Generation of inducible, tissue-specific PcG/Trx knockout mice.
Due to an uncontrolled swapping of our Cretg mouse lines (Alb-Cre instead of Ap2-Cre) we had to focus our work on liver, rather than adipose tissue-specific knockouts. Serendipitously, this “mistake” led to intriguing and completely new findings. Studies on adipose tissue specific knockouts have been started.
All genetically modified animals are viable, fully developed and fertile.
Characterization of the roles of PcG/Trx proteins in adipose tissue function and metabolic control
The genetically modified animals have no developmental defect. On adipogenesis, ex vivo studies using the stromo-vascular fraction (SVF) from each fat depot (epiWAT, iWAT and BAT), as well as gain and loss-of-fuction experiments in 3T3-L1 preadipocytes cell lines showed, differently from what was previously reported, no evident developmental defect.
Our understanding of the role of chromatin regulatory systems in terminally differentiated tissues is still poor.
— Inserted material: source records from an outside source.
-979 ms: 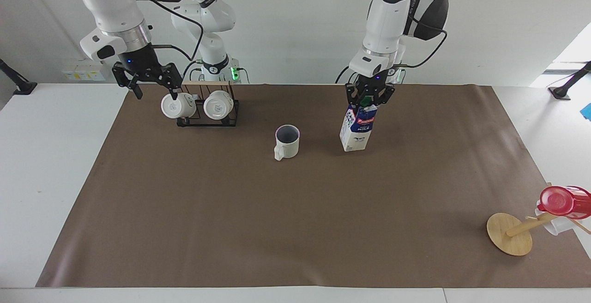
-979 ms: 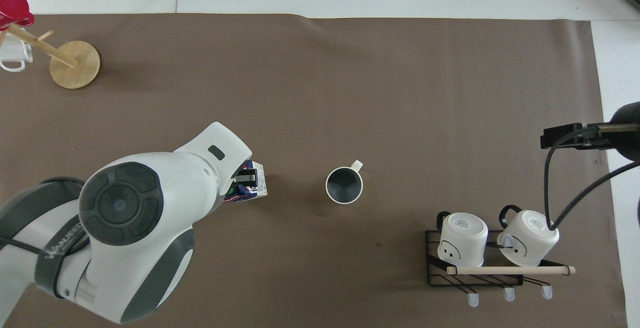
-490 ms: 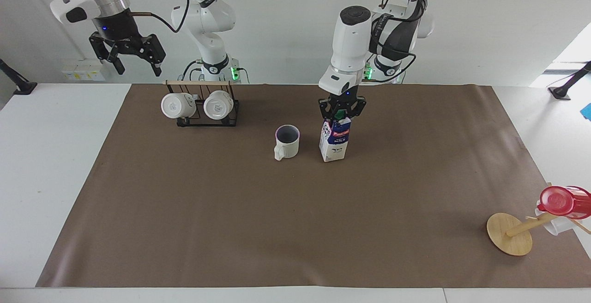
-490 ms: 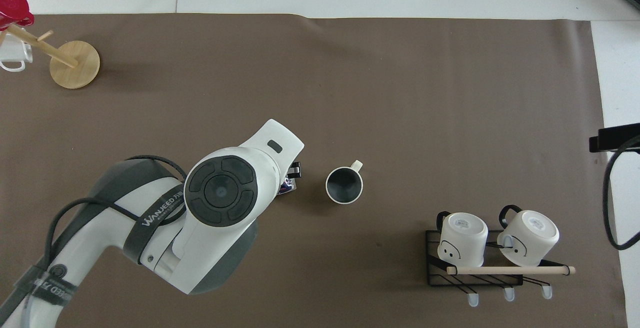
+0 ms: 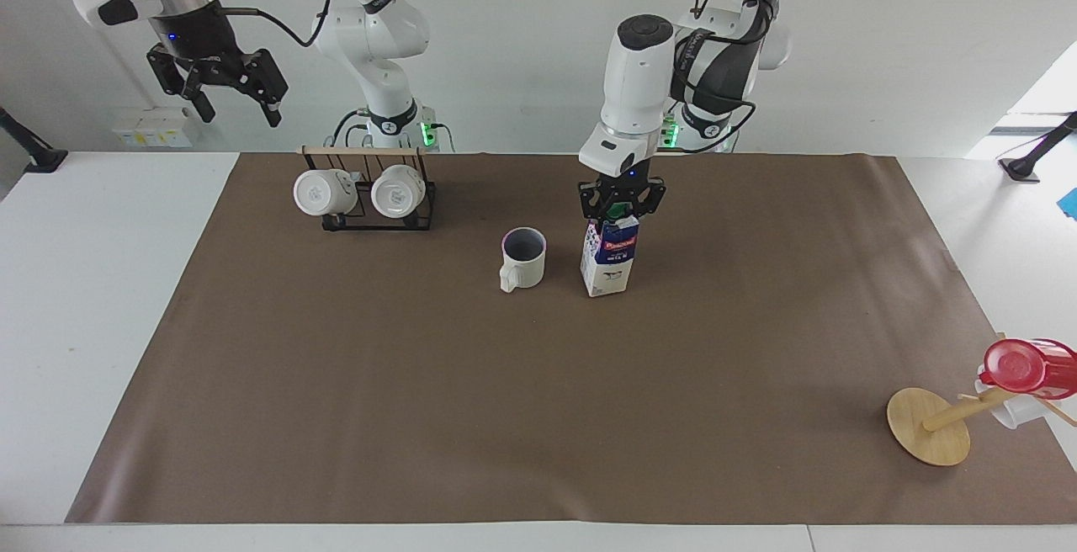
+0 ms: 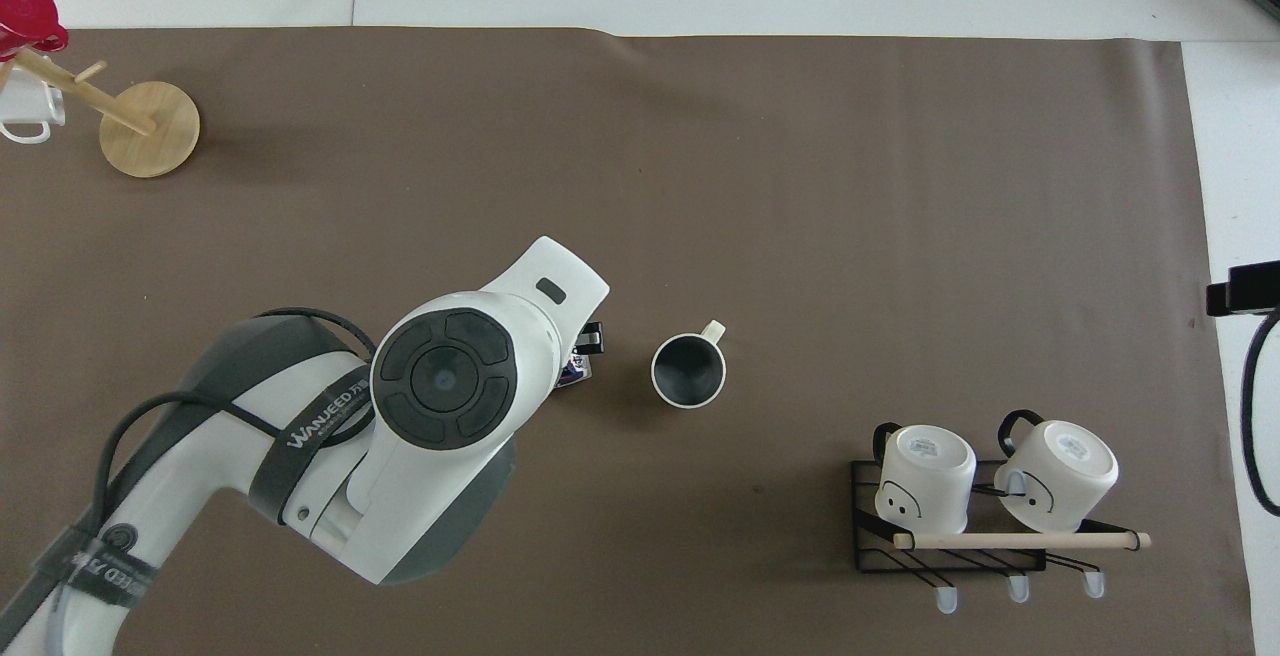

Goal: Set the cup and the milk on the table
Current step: 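Carry the milk carton beside the black mug with the left gripper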

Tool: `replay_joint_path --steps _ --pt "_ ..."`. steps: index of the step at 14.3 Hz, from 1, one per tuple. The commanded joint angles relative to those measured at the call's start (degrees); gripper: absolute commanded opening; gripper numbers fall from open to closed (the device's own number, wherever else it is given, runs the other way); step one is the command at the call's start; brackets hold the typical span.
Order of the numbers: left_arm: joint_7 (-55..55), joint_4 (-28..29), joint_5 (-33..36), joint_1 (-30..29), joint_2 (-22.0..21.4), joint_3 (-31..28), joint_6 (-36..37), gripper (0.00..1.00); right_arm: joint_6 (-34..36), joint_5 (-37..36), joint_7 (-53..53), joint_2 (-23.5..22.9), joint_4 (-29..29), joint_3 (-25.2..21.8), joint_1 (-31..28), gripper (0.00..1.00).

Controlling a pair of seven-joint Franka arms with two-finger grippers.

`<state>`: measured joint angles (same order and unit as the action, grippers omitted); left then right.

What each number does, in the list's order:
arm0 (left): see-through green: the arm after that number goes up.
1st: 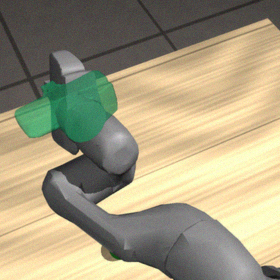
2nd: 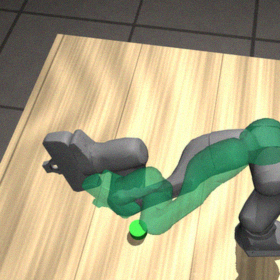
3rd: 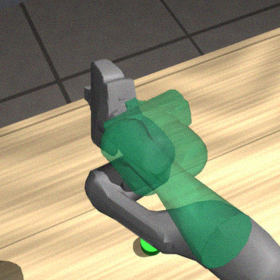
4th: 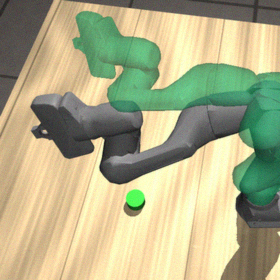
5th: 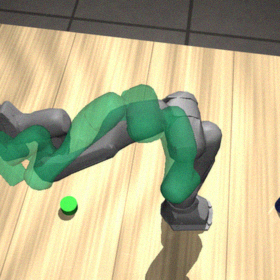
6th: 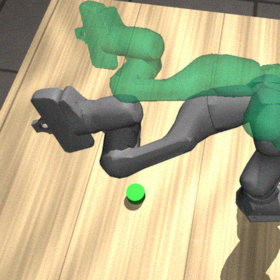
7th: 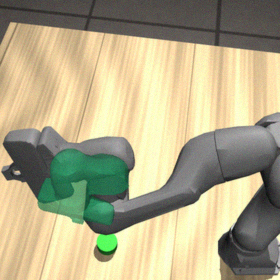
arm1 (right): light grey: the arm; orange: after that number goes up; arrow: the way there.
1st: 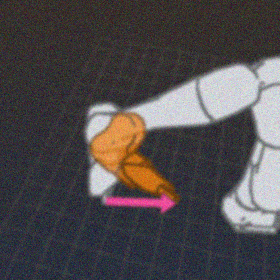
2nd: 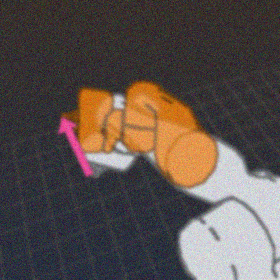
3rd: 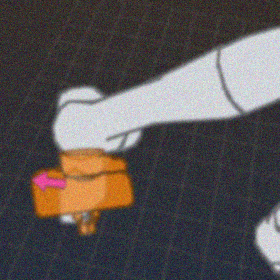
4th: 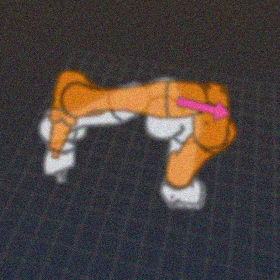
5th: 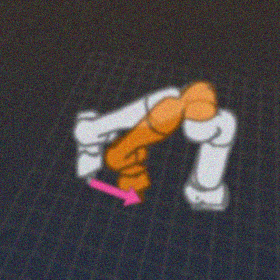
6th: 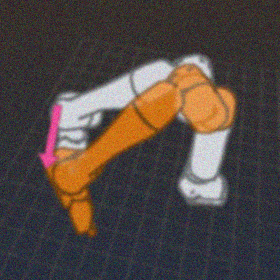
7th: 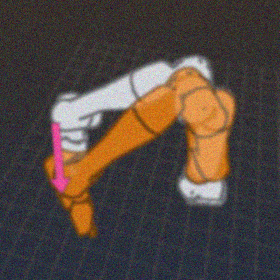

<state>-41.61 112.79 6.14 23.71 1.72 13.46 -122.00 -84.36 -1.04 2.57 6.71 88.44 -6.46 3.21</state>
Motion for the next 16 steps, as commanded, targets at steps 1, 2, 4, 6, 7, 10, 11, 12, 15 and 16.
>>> replay_joint_path --steps 1,2,4,6,7,10,11,12,15,16 --pt "1.4 -0.6 1.7 0.8 0.4 -0.6 -0.2 0.70 1.0 -0.1 -1.3 -0.2 -0.3 0.2 -0.4 1.00" --pt "1.6 -0.6 1.7 0.8 0.4 -0.6 -0.2 0.73 1.3 -0.1 -1.3 -0.2 -0.3 0.2 -0.4 1.00" --pt "2.3 -0.6 1.7 0.8 0.4 -0.6 -0.3 0.95 1.9 0.0 -1.3 -0.1 -0.2 -0.2 0.0 1.00" --pt "2.3 -1.2 1.6 0.8 0.4 -0.6 0.3 1.00 4.2 -0.5 -1.3 -0.2 -0.5 -3.1 4.8 1.00" --pt "2.3 -1.7 1.5 0.6 0.3 -0.6 0.8 1.00 4.7 -1.0 -1.3 -0.3 -0.5 -6.3 6.9 1.00" --pt "2.3 -4.9 0.8 0.1 -0.2 -0.7 5.3 1.00 5.3 -0.9 -1.9 -0.2 -0.2 -7.2 7.6 1.00" --pt "2.3 -6.2 0.8 0.0 -0.3 -0.8 7.5 1.00 5.3 -0.9 -2.0 -0.2 -0.1 -6.9 7.6 1.00" --pt "2.4 -7.7 0.8 0.0 -0.5 -1.1 9.9 1.00 5.3 -1.0 -2.0 -0.2 0.1 -5.8 7.1 1.00" --pt "4.3 -10.2 0.8 -2.2 -2.3 -1.6 15.7 1.00 5.3 -1.5 -2.0 -1.0 -0.3 -4.5 5.4 1.00" --pt "7.7 -11.4 0.8 -3.7 -2.6 -1.7 18.1 1.00 5.3 -1.5 -2.0 -1.0 -0.2 -4.5 5.3 1.00"
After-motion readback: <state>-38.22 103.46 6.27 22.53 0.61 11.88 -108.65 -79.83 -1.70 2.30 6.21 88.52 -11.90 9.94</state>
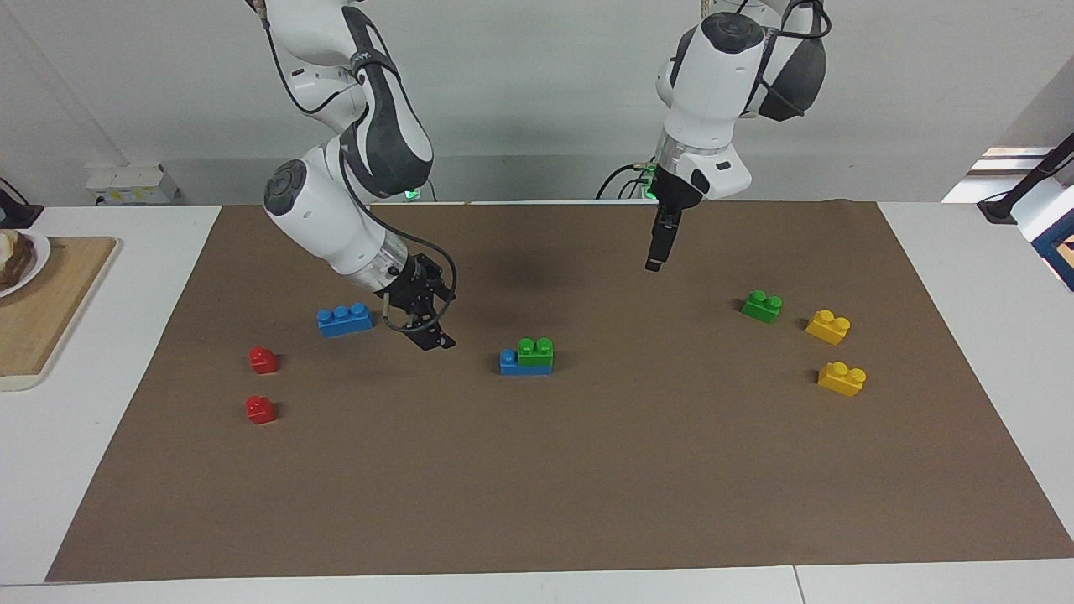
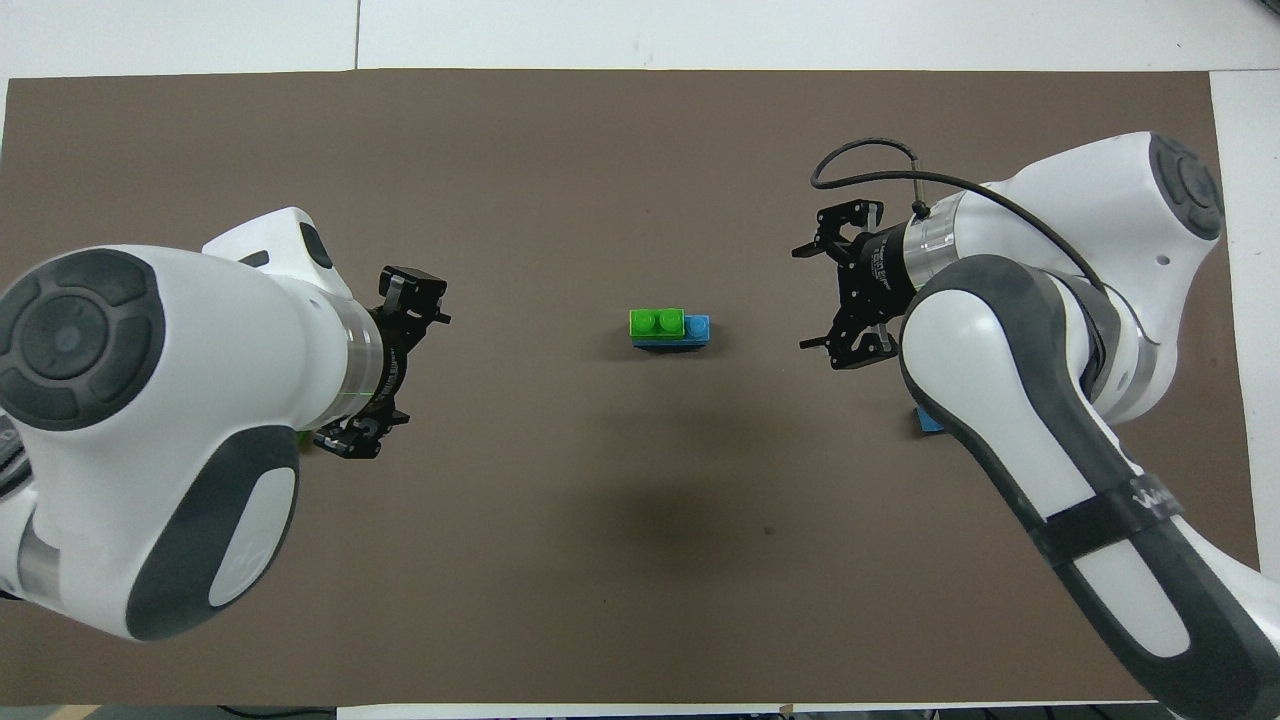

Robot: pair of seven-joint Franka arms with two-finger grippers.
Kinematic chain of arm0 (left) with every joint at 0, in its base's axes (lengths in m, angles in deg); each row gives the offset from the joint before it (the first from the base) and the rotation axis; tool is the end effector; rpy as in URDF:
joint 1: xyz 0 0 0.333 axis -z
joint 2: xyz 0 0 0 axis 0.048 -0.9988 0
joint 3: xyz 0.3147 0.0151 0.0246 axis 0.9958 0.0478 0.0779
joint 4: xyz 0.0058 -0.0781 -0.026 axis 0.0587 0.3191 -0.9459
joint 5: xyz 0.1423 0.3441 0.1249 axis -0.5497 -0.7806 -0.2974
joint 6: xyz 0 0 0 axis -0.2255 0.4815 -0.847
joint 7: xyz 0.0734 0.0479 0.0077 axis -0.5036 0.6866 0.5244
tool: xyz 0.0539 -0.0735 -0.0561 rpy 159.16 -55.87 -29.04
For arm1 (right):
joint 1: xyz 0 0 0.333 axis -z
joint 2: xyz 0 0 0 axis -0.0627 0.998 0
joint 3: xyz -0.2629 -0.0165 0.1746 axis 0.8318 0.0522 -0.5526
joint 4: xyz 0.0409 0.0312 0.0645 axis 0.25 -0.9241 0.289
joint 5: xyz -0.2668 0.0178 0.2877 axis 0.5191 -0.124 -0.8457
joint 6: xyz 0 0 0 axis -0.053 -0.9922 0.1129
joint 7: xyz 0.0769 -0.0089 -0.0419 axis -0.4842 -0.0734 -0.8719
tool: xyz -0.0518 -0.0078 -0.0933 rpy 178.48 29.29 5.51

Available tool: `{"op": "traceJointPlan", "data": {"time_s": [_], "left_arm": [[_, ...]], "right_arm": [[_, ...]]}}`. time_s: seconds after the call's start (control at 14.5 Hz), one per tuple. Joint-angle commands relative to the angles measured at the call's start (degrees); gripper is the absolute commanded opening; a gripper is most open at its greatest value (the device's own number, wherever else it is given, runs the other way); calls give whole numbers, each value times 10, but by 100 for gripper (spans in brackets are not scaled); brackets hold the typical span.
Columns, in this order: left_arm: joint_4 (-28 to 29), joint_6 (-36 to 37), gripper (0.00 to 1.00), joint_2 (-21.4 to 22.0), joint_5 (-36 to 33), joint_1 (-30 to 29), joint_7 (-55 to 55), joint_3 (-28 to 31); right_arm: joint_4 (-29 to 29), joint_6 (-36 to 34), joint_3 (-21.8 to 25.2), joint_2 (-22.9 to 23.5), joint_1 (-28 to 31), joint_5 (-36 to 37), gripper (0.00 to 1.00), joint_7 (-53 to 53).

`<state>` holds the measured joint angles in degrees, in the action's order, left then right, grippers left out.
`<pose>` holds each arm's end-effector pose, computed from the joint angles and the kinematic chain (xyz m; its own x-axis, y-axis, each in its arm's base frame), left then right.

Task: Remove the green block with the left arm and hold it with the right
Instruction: 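Grasp the green brick with the left gripper while the right gripper grasps blue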

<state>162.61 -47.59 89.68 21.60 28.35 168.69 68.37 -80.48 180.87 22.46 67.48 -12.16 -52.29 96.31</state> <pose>0.4824 -0.2685 0.5331 0.3445 0.9377 -0.0453 0.9338 -0.3373 0.1192 0.5909 0.1694 0.4207 0.0341 -0.8886 -0.4574 -0.9994 -0.0338 -0.0089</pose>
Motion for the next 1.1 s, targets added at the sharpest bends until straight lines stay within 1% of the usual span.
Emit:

To understand the role(s) of PcG and TrxG proteins in liver function and metabolic control, we performed a systematic metabolic analysis of our knockout mice including 1) energy homeostasis (indirect calorimetry, feeding behaviour, cold exposure and activity); 2) glucose metabolism (pyruvate, glucose and insulin tolerance tests, and euglycemic clamps if necessary); and 3) lipid homeostasis (lipid tolerance test, serum adipokines and lipid profiling) on normal chow diet and at two intervals of high-fat diet (HFD) treatment.
Interestingly, Alb-Ezh2-/- and Alb-Mll-/- did not show any relevant metabolic phenotype. Either these proteins are dispensible therefore or, perhaps more likely, alternate redundant enzymatic activities may be compensating for their loss. Indeed Mll has at least 5 homologs and Ezh2 has Ezh1 as a potential functional replacement. In support of the latter hypothesis, Alb-Eed-/- mice display a striking metabolic phenotype.
On either normal chow diet or HFD, Alb-Eed-/- mice show an improved metabolic profile (glucose tolerance, insulin sensitivity and energy expenditure) when compared to their wild-type littermates. Additionally, knockout mice are protected from diet-induced obesity (DIO) and metabolic syndrome on HFD.
Hedgehog (Hh) is a morphogen essential for body patterning and proper embryonic development. Previous data from our group have shown that Hh not only controls white vs brown adipocyte development, but also energy handling in mature, fully differentiated, adipocytes. Active Hh peptides are dually lipid modified in the producing cells, carried on very-low density lipoproteins (VLDL), and released to act on receiving cells.
Here, we show that PcG inhibition in the liver increases expression and secretion of Hh peptides, which selectively signal to subcutaneous white adipocytes and induce functional browning, as indicated by whole transcriptome (RNA-Seq) analysis and functional studies like acute cold challenge and exposure to thermoneutrality.
Corroborated by preliminary in vivo immune-neutralization experiments, these data indicate the PcG-Hh axis as a novel liver-to-adipose tissue crosstalk important for normal metabolic control.